Functional evolution within a protein superfamily.

The ability to predict and characterize distributions of reactivities over families and even superfamilies of proteins opens the door to an array of analyses regarding functional evolution. In this article, insights into functional evolution in the Kazal inhibitor superfamily are gained by analyzing and comparing predicted association free energy distributions against six serine proteinases, over a number of groups of inhibitors: all possible Kazal inhibitors, natural avian ovomucoid first and third domains, and sets of Kazal inhibitors with statistically weighted combinations of residues. The results indicate that, despite the great hypervariability of residues in the 10 proteinase-binding positions, avian ovomucoid third domains evolved to inhibit enzymes similar to the six enzymes selected, whereas the orthologous first domains are not inhibitors of these enzymes on purpose. Hypervariability arises because of similarity in energetic contribution from multiple residue types; conservation is in terms of functionality, with "good" residues, which make positive or less deleterious contributions to the binding, selected more frequently, and yielding overall the same distributional characteristics. Further analysis of the distributions indicates that while nature did optimize inhibitor strength, the objective may not have been the strongest possible inhibitor against one enzyme but rather an inhibitor that is relatively strong against a number of enzymes.

Testing of the additivity-based protein sequence to reactivity algorithm.

The standard free energies of association (or equilibrium constants) are predicted for 11 multiple variants of the turkey ovomucoid third domain, a member of the Kazal family of protein inhibitors, each interacting with six selected enzymes.
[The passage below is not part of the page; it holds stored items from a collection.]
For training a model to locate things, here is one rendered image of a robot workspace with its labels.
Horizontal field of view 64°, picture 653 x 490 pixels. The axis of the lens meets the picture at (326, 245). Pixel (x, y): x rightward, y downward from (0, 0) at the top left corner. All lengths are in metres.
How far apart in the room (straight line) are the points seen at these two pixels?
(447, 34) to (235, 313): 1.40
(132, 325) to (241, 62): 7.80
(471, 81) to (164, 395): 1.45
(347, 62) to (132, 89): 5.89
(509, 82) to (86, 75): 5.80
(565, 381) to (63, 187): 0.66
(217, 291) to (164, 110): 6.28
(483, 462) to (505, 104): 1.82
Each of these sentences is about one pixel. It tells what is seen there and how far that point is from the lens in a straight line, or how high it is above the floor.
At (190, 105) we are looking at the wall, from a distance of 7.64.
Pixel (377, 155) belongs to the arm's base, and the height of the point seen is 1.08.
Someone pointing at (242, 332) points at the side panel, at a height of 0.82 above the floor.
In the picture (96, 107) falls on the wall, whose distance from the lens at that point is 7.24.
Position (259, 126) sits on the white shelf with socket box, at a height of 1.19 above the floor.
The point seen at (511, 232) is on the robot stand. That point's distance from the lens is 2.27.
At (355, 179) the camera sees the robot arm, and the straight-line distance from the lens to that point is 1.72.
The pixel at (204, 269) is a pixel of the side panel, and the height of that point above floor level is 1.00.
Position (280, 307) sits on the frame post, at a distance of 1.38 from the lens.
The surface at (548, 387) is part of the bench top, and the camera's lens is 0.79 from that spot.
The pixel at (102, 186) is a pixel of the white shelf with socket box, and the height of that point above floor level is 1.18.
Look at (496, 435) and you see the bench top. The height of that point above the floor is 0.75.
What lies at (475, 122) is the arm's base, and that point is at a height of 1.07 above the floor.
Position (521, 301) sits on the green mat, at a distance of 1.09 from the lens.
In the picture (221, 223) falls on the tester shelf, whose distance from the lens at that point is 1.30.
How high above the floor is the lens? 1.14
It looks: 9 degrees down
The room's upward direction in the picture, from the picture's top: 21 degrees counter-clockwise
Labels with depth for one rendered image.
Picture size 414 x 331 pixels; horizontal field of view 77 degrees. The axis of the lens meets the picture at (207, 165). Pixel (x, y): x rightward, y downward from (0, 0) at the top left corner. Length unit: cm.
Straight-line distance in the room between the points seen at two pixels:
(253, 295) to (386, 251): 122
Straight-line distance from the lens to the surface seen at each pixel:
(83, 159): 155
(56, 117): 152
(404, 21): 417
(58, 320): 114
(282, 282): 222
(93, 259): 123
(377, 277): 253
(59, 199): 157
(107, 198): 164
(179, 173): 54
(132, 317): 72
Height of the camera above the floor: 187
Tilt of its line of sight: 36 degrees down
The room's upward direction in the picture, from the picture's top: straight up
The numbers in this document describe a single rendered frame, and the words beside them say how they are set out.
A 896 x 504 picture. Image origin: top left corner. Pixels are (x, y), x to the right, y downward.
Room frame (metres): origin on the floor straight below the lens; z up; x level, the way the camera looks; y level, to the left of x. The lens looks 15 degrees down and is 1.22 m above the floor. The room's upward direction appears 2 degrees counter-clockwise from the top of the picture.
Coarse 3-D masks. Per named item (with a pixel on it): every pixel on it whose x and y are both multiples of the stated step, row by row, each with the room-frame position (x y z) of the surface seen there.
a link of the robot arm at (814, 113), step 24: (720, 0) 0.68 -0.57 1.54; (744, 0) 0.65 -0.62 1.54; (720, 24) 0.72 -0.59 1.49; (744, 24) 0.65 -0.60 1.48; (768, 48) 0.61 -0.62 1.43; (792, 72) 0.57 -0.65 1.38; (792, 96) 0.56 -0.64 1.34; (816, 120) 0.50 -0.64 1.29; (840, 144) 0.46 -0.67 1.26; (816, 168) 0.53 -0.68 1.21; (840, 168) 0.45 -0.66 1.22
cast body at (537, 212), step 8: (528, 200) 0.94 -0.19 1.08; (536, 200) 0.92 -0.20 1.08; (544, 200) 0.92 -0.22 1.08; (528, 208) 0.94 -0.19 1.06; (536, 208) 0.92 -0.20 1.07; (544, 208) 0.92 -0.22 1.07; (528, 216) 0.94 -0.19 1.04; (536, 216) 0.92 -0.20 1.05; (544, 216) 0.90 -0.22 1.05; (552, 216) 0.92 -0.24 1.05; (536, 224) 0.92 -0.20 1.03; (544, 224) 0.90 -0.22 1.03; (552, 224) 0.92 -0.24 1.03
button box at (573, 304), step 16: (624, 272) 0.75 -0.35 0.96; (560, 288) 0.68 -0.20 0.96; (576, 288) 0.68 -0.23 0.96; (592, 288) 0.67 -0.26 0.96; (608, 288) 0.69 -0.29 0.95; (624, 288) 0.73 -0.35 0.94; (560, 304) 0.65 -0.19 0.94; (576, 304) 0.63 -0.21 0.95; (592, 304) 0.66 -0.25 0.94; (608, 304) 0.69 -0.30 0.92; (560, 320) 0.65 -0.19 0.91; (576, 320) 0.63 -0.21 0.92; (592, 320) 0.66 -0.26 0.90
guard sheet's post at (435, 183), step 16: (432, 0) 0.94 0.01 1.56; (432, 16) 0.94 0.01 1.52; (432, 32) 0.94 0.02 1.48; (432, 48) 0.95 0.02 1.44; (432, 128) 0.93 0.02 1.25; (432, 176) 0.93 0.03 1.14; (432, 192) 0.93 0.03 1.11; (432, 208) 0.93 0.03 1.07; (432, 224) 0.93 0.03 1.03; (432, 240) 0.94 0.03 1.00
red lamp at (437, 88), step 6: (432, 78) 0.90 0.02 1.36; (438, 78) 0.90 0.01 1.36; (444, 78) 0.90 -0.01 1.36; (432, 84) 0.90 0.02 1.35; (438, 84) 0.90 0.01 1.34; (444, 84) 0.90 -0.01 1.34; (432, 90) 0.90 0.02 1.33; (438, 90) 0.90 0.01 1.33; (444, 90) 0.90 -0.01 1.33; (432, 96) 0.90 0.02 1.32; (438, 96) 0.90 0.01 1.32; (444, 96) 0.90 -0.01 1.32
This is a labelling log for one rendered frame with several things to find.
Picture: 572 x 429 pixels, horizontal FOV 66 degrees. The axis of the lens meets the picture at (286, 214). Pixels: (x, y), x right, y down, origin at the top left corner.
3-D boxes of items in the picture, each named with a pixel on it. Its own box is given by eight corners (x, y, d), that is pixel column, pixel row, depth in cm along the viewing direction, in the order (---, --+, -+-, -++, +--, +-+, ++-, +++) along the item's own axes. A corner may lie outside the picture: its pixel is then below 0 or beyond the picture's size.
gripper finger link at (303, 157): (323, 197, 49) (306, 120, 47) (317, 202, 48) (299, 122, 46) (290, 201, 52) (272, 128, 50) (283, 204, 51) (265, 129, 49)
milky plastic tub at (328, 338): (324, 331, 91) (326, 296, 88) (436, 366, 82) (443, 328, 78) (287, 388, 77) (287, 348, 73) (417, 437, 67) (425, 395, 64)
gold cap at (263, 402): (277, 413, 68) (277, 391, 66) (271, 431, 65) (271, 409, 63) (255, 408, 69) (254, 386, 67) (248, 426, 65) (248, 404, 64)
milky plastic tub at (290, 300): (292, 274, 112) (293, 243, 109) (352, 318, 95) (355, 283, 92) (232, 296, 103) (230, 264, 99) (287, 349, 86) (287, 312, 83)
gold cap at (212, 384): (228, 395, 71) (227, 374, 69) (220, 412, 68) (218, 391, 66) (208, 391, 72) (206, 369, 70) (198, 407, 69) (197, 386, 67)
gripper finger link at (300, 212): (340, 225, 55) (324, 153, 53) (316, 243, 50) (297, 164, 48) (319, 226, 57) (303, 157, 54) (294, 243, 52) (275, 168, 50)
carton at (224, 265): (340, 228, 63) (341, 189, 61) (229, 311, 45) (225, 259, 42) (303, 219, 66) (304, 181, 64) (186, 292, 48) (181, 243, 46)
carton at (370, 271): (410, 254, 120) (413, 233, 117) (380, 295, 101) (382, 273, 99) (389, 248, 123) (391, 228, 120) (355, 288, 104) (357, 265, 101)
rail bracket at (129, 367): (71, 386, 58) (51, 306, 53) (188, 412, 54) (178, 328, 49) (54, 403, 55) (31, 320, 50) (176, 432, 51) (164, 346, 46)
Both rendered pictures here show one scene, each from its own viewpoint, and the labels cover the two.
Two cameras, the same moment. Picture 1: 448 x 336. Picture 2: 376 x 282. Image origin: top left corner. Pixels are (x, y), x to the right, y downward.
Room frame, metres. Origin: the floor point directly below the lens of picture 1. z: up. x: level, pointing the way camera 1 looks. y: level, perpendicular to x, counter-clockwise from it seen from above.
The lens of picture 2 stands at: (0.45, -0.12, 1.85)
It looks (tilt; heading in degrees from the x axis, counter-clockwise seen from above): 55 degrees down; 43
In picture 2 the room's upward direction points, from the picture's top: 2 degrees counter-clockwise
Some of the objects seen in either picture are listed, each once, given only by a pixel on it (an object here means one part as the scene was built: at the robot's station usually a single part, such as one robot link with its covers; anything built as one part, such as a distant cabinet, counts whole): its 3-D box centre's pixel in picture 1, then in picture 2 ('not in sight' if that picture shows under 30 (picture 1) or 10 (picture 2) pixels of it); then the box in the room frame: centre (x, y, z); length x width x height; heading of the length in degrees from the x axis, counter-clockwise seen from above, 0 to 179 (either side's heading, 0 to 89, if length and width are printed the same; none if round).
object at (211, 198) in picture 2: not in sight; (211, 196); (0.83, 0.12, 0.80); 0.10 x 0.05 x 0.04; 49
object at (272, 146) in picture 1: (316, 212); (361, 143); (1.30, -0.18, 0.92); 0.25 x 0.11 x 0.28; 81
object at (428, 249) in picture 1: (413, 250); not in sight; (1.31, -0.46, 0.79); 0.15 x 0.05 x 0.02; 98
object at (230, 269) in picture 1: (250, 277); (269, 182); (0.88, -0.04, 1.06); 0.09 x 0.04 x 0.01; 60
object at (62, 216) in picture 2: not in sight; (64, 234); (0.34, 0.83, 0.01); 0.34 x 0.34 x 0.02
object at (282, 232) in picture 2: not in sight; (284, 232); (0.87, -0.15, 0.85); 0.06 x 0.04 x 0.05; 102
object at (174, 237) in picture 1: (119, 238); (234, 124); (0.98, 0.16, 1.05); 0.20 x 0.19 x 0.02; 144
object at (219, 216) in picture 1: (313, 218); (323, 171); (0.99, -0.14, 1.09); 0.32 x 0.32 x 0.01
The equilibrium constants for 38 of 66 possible interactions are strong enough to measure, and for these, the predicted and measured free energies are compared, thus providing an additional test of the additivity-based sequence to reactivity algorithm. The test appears to be unbiased as the 11 variants were designed a decade ago to study furin inhibition and the specificity of furin differs greatly from the specificities of our six target enzymes. As the contact regions of these inhibitors are highly positive, nonadditivity was expected. Of the 11 variants, one does not satisfy the restriction that either P(2) Thr or P(1)' Glu should be present and all three measurable results on it, as expected, are nonadditive. For the remaining 35 measurements, 22 are additive, 12 are partially additive, and only one is (slightly) nonadditive. These results are comparable to those obtained for a set of 398 equilibrium constants for natural variants of ovomucoid third domains. The expectation that clustering of charges would be nonadditive is modified to the expectation that major nonadditivity will be observed only if the combining sites in both associating proteins involve large charge clusters of the opposite sign. It is also shown here that an analysis of a small variant set can be accomplished with a smaller subset, in this case 13 variants, rather than the whole set of 191 members used for the complete algorithm.